We had to move our conversation outside and sit on the sidewalk, since Starbucks closed before our excitement did. Paul and I knew that we had to engage people at the very personal level and then give them ideas on how they could be a part of the solution. We had it, i-ACT. Simple, right? Wrong.
Besides not having any funding at all for this, we knew nothing about the technological challenges of uploading daily video, pictures, and journals from the middle of the desert–and then interacting with anyone that visited our website and asked questions or made comments. Oh, the camps also happened to be located in a chaotic, lawless, conflict zone.
The technology part worried me more than the funding. I figured, we’ll scrape enough money, somehow, to make it out there. Also, credit cards already existed back in 2005. The tech side of it, that I knew nothing about. Through someone I met from online activism, Niny, I heard about this guy, Yuen-Lin. He worked on software and was just supposed to be a good guy. Niny told Yuen-Lin (YL) about our i-ACT idea. On a night in which I was starting to wonder if i-ACT would ever happen, I got a call from Malaysia. YL was visiting his family, taking a break from his work in the San Francisco area. In his soft voice, YL asked me, “What is this idea you have?”

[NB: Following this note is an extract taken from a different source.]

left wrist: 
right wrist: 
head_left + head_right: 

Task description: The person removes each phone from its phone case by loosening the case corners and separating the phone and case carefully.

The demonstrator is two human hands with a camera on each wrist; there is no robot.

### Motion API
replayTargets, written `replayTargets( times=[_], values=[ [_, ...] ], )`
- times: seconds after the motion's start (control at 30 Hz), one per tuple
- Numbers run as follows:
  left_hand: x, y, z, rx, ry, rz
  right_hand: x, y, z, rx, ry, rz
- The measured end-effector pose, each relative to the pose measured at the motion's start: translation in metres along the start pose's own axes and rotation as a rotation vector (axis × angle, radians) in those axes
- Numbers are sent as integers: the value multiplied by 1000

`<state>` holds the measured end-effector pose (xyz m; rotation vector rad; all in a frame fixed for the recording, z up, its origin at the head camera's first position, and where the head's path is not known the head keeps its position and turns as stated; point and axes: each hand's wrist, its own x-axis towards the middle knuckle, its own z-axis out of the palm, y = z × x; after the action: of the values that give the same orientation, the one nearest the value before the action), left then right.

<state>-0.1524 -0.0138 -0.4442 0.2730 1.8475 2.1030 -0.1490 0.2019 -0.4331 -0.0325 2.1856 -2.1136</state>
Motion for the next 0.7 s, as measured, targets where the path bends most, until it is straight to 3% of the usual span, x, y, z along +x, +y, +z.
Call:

After hearing about our crazy idea, YL said, “I have no experience with this type of technology, but I will figure out a way to do it. I’m in.” These words are pretty much what the spirit of i-ACT is all about, being willing to take a personal challenge and risk, embrace it, and go for it.
Well, I’m going to skip the part of the story about the funding challenge. That’s always there, but we find a way to make it happen. i-ACT1, our first trip to the camps, happened in November 2005. It was just going to be one trip. I was naive. I thought peace in Darfur would come soon. Paul was not able to go with me because he unexpectedly found the opportunity to go inside of Darfur for the documentary he was working on, “Sand and Sorrow.”
That first trip, with Chris Bessenecker filling in for Paul as my travel partner, lasted more than a month. We traveled to five camps and delivered on the 21 consecutive days of same-day webcasting. It was supposed to be a one and only trip, connecting people anywhere in the world with the personal stories in this huge crisis that Darfur was and continues to be.
We are now preparing to go on i-ACT9. It is exciting but also extremely sad. We are going back, but we are going back because they are still there, which means that there is no peace in Darfur. We now have friends in most of the refugee camps in Chad, and people that follow i-ACT know the refugees by name. They are no longer just numbers.
On our last trip, we had Rahma, a teenage refugee that has lost his home in Darfur, speak live and directly, through technology, to a room in DC filled with VIPs, including the UN High Commissioner for Refugees, politicians, and Angelina Jolie. As we have found out, the refugees have a strong voice, but it cannot be heard if they are isolated in camps in the middle of the desert.
For our team, i-ACT is more than a name for this non-profit. It’s a concept and a way of approaching our work on mass atrocities and its results. It’s all about the person that’s on both sides of these difficult issues. It’s about being a part of a culture of participation. I hope you become part of it.